No developed system is perfect. Definitely, there will be glitches, most of the time minor. These are often referred to as “bugs”, a defect in a routine program or code. Many would say that this is the bail out word that programmers and system developers use once their finished program is unable to create the necessary output, or worse, in times where in the system would suffer from a critical error that could eventually lead to system crashes or downtime. A good example is the operating system we are using, whether this be Microsoft Windows or Linux. There are periodical update patches that are advised to be download most of them critical to safeguard our computers from such untoward intrusions like “hackers” or the more commonly known “viruses” from creating havoc in our computers.
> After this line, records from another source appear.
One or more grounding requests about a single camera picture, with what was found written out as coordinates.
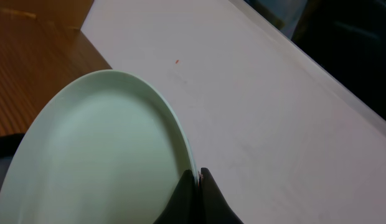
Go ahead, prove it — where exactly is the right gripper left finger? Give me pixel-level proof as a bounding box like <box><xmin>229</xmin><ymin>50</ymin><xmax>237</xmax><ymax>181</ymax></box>
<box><xmin>154</xmin><ymin>170</ymin><xmax>199</xmax><ymax>224</ymax></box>

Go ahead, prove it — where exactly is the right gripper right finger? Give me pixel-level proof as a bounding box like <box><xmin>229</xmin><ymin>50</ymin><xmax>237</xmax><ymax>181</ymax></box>
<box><xmin>200</xmin><ymin>167</ymin><xmax>243</xmax><ymax>224</ymax></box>

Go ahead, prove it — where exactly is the light green plate front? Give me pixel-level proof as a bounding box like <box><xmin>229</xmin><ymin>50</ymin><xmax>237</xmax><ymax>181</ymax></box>
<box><xmin>0</xmin><ymin>70</ymin><xmax>195</xmax><ymax>223</ymax></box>

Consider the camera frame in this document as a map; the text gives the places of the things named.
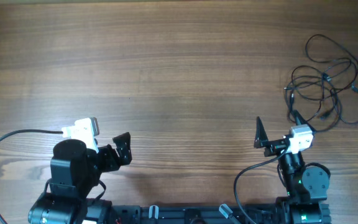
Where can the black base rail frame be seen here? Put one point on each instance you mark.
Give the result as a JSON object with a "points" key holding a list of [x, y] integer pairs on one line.
{"points": [[194, 214]]}

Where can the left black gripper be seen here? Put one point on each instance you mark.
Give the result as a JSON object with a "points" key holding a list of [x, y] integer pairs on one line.
{"points": [[122, 147]]}

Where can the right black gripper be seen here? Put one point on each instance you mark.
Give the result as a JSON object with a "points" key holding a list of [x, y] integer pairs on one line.
{"points": [[261, 141]]}

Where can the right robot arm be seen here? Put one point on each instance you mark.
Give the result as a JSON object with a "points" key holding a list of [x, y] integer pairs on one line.
{"points": [[306, 184]]}

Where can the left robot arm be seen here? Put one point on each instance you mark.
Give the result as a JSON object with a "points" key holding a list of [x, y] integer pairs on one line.
{"points": [[75, 170]]}

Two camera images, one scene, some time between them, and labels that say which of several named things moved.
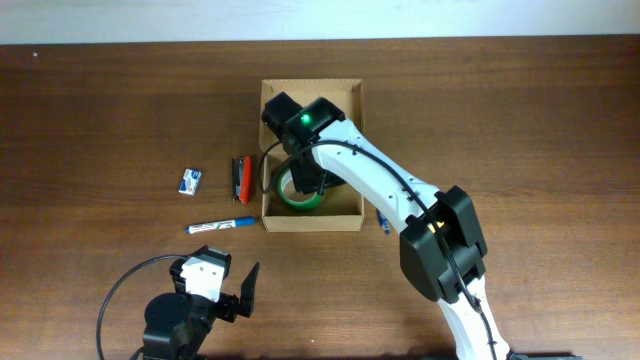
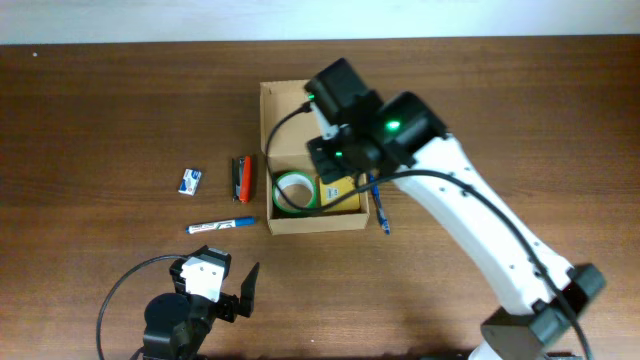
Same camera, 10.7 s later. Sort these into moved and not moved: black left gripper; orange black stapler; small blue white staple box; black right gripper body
Moved: black right gripper body
Not moved: orange black stapler; black left gripper; small blue white staple box
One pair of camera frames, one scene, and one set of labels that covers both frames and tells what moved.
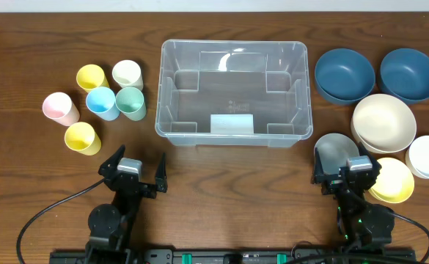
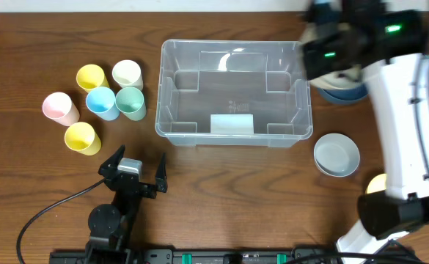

To declare that a company has a perfect system really depends as to how the programmers are able to effectively translate the workflow of a company’s operation into a working system. This is one reason why it takes some time before a systems development project group takes on the system architecture that they have laid out to meet their superior’s or client’s needs. Properly identifying these critical points is a must. Shortcuts to processes must be put at a minimum otherwise, this would just open the door for bugs, leading to criticism on the part of the project development group, and most likely leaving the door open for bugs to arise.
Systems development is really more than meets the eye. It needs a more thorough and deeper analysis of how to translate daily operations and procedures are done, and at the same time serving the necessary output expected from it. Systems should never be deemed as fully accomplished. They can be termed as developed “according to what the end user needs” but should also be left open for further enhancements. Especially in our day of age, most companies need more than just figures and graphs to determine the actual corporate stature, most top officials would want to go deeper, to the last centavo as they would typically term it. These are things not usually included in a developed system, rather a summary of the performance of that entity. Though these may not be categorically identified as “bugs”.